Azure computer vision multi-page handling
Hello,
We are trying to make use of the Azure Computer Vision API to do OCR operations on documents. These documents are in some cases made up of multiple pages. We also make use of the de-skewing information (height, width, and angle of the image) which would allow us to rotate the input image accordingly, and therefore we become able to overlap the OCR output on the image itself.
I have some questions concerning this:
- If we send a multi-page document, is there a guarantee that the output will contain the OCRized pages in the exact same order?
- In terms of rotation/angle information for the images, is there a guarantee that we will receive the same output if we send the whole document at once, or if we send the pages individually in separate requests?
- Can we have some information on how Azure splits a multi-page document into separate pages to perform the OCR operation and analyze the rotation/angles?
- Azure sometimes rotates an image automatically if it detects that the orientation is not upright (either due to the metadata, or due to the analysis itself). Is there a way to disable this or parametrize it?
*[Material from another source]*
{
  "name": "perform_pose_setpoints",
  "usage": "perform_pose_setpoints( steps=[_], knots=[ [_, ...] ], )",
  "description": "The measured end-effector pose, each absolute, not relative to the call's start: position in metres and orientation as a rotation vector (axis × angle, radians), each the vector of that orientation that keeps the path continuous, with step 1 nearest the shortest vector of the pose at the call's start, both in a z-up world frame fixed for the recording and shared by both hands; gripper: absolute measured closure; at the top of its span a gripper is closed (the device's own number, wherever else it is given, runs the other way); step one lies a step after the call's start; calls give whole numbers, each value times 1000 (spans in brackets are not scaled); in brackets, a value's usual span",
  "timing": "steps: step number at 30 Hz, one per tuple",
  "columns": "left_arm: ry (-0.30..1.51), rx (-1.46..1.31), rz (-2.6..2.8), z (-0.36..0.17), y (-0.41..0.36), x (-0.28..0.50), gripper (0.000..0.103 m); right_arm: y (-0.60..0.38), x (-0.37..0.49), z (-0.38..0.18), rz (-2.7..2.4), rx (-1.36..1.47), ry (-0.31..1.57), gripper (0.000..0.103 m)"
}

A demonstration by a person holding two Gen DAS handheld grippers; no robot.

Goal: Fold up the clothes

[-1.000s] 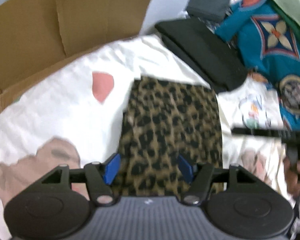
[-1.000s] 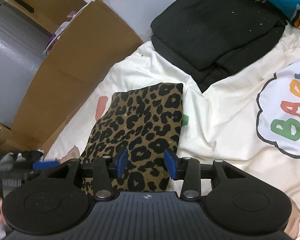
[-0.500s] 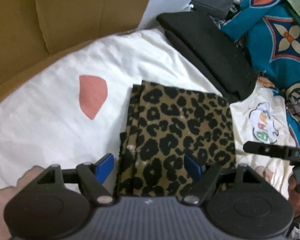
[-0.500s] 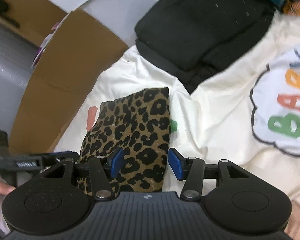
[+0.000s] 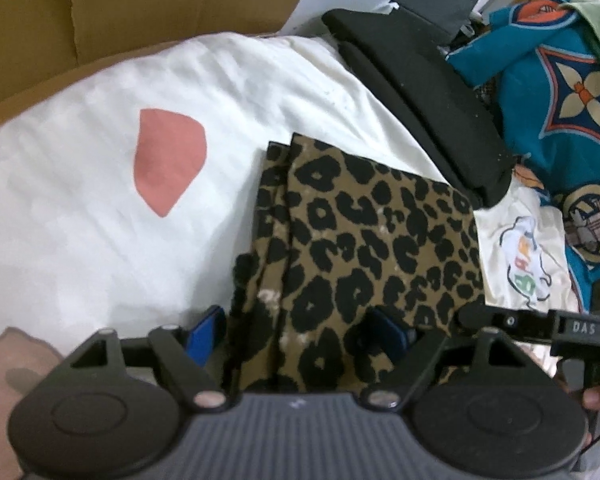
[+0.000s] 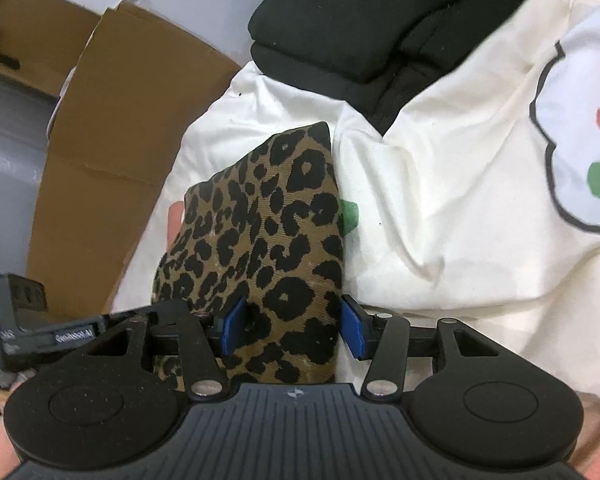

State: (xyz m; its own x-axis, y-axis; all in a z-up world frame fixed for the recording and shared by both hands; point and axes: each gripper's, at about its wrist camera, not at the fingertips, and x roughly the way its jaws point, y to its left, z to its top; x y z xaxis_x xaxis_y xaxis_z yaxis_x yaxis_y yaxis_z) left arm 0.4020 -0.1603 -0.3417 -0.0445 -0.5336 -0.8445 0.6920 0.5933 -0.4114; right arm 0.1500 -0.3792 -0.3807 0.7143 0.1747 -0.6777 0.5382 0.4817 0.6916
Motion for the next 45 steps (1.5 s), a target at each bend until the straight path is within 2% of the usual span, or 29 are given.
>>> perform_pose_setpoints(
  steps=[2, 6, 8, 11, 13, 15, 19, 22, 25, 27, 28, 29, 30, 31, 32, 33, 34, 36, 39, 41, 45],
  knots=[
    [1277, 147, -1006, -343, -162, 403, 20, -380, 149, -384, -253, 1101, 765, 47],
    [1283, 128, -998, -342, -165, 407, 39, -380, 149, -382, -238, 1121, 753, 54],
    [1274, 135, -994, -338, -165, 409, 52, -380, 149, -378, -239, 1111, 751, 65],
    [1248, 144, -1023, -331, -160, 410, 60, -379, 145, -370, -231, 1101, 729, 66],
    [1238, 157, -1040, -329, -158, 410, 59, -379, 142, -371, -230, 1107, 723, 65],
    [1248, 163, -1025, -334, -159, 411, 45, -379, 140, -373, -230, 1114, 719, 64],
    [1240, 155, -1038, -338, -159, 410, 39, -381, 139, -389, -228, 1165, 728, 60],
    [1257, 138, -1073, -345, -159, 410, 30, -379, 138, -398, -196, 1205, 716, 53],
    [1254, 133, -1112, -348, -162, 407, 21, -378, 144, -406, -171, 1229, 710, 52],
    [1253, 141, -1115, -348, -167, 406, 21, -379, 147, -408, -163, 1249, 704, 52],
    [1254, 138, -1111, -348, -169, 406, 24, -378, 149, -408, -161, 1245, 706, 52],
    [1251, 143, -1103, -348, -170, 405, 33, -377, 150, -408, -160, 1236, 708, 52],
    [1246, 151, -1092, -348, -172, 405, 35, -376, 152, -407, -159, 1227, 711, 52],
    [1244, 161, -1079, -347, -173, 404, 40, -375, 152, -406, -160, 1217, 716, 55],
    [1242, 171, -1066, -345, -174, 404, 48, -375, 153, -403, -162, 1207, 721, 63],
    [1242, 179, -1055, -342, -174, 405, 55, -374, 154, -401, -165, 1193, 729, 66],
    [1244, 182, -1049, -339, -174, 405, 58, -373, 155, -397, -164, 1182, 733, 72],
    [1243, 179, -1056, -331, -173, 405, 65, -371, 156, -391, -158, 1178, 727, 73],
    [1261, 183, -1049, -328, -174, 407, 62, -370, 158, -384, -152, 1173, 722, 70],
    [1280, 192, -1039, -334, -175, 408, 54, -371, 160, -386, -162, 1166, 738, 69],
    [1307, 181, -1033, -344, -174, 410, 46, -371, 157, -393, -175, 1172, 755, 67]
  ],
)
- Final and most important question: is there any way for Azure to send us back the images after they've been processed (i.e. rotated)? If the answer is yes, it would basically solve all of our issues, because we can simply overlap the OCR output on top of the images that Azure sends us directly, without any processing on our part.
I'm sorry for the lengthy post, and thank you so much for your help!
Some additional info: We're using the newest available version of Azure Computer Vision (v3.2), deployed through docker on our own servers.